# Your instructions
Only the lines containing "finger" should appear in the answer, copied from the listing below.
======== Supplied records ========
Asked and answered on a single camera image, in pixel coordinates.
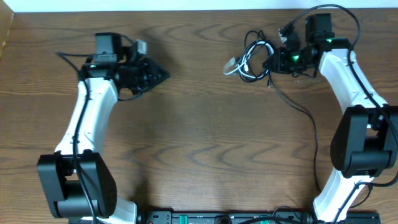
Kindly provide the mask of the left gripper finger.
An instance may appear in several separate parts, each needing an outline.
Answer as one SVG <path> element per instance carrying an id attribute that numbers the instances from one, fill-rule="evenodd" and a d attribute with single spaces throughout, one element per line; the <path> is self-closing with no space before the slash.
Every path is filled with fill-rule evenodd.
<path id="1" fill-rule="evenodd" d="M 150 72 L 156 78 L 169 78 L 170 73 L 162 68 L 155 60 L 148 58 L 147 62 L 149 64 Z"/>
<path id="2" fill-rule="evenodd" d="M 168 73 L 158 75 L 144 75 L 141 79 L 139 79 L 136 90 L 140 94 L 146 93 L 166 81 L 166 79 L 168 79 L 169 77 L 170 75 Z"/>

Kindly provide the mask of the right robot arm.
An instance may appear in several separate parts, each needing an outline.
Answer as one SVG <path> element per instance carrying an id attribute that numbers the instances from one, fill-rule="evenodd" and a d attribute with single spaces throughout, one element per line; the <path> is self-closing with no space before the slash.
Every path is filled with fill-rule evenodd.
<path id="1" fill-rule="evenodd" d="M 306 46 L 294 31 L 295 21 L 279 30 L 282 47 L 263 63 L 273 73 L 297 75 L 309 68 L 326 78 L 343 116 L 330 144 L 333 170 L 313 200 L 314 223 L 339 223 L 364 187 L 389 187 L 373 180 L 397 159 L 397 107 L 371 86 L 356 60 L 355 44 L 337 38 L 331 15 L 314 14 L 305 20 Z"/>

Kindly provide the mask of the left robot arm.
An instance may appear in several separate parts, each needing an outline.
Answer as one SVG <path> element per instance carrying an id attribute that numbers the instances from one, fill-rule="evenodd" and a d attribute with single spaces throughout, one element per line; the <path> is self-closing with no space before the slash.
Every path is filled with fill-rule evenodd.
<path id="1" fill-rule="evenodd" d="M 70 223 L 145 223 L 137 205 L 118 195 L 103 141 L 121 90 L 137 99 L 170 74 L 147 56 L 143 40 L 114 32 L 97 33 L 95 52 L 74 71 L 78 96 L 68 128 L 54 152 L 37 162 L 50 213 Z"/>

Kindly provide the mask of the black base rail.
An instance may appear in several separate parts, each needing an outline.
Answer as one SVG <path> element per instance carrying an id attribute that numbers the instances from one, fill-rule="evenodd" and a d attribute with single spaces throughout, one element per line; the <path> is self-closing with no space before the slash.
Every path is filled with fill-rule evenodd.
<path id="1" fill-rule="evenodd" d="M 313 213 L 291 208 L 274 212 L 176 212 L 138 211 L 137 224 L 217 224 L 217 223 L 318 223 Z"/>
========
======== Supplied records ========
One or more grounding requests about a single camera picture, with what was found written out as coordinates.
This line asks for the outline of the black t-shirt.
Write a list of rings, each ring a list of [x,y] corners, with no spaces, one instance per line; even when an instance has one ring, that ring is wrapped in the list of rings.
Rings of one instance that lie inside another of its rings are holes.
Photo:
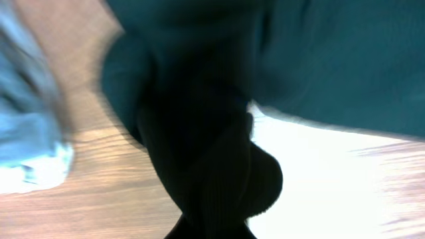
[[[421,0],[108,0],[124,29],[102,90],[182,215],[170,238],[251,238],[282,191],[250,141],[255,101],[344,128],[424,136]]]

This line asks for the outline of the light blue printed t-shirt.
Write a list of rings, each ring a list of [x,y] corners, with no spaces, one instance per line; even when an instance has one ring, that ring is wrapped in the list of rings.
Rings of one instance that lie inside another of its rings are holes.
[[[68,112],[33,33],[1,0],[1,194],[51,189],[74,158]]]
========
======== Supplied records ========
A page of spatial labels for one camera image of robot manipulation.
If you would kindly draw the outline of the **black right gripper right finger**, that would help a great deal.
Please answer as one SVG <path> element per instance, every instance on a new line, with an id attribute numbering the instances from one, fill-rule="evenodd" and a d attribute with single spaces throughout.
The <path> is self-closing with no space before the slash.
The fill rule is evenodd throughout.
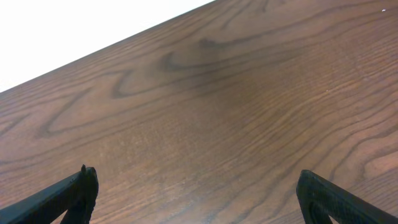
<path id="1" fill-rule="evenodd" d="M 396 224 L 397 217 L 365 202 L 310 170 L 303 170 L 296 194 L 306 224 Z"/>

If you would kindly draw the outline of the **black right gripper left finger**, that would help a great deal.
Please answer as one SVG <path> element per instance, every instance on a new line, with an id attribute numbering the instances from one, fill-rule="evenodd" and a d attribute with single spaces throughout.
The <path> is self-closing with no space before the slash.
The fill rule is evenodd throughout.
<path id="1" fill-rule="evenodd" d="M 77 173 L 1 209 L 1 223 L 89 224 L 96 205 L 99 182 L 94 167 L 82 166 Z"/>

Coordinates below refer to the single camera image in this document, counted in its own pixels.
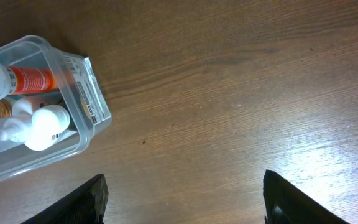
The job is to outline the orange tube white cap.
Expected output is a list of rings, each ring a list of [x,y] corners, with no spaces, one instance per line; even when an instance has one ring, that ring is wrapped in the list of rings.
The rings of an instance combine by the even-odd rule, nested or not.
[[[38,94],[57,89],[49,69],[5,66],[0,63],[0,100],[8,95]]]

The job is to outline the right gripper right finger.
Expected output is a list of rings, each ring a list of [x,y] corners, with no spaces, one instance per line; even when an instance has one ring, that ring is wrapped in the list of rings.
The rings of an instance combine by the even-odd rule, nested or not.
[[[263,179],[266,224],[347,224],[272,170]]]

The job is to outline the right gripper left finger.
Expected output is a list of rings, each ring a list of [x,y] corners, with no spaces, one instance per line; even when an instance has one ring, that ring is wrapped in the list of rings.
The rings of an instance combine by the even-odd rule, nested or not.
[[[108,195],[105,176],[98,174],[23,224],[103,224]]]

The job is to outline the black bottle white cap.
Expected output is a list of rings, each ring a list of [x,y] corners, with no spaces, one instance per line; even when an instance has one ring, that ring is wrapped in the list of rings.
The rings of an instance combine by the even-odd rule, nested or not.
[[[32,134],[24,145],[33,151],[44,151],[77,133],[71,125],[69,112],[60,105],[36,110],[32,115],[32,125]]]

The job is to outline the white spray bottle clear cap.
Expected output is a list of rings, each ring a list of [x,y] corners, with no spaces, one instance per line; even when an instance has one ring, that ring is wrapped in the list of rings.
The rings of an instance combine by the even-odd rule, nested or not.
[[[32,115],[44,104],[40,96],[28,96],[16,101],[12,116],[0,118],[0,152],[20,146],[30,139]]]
========
# Exercise solution
Kindly provide the mask of the left gripper finger.
If you would kindly draw the outline of the **black right gripper right finger**, that would help a great deal.
If you would kindly draw the outline of the **black right gripper left finger**, that would help a great deal.
The job is to outline the right gripper right finger.
The job is to outline the right gripper left finger.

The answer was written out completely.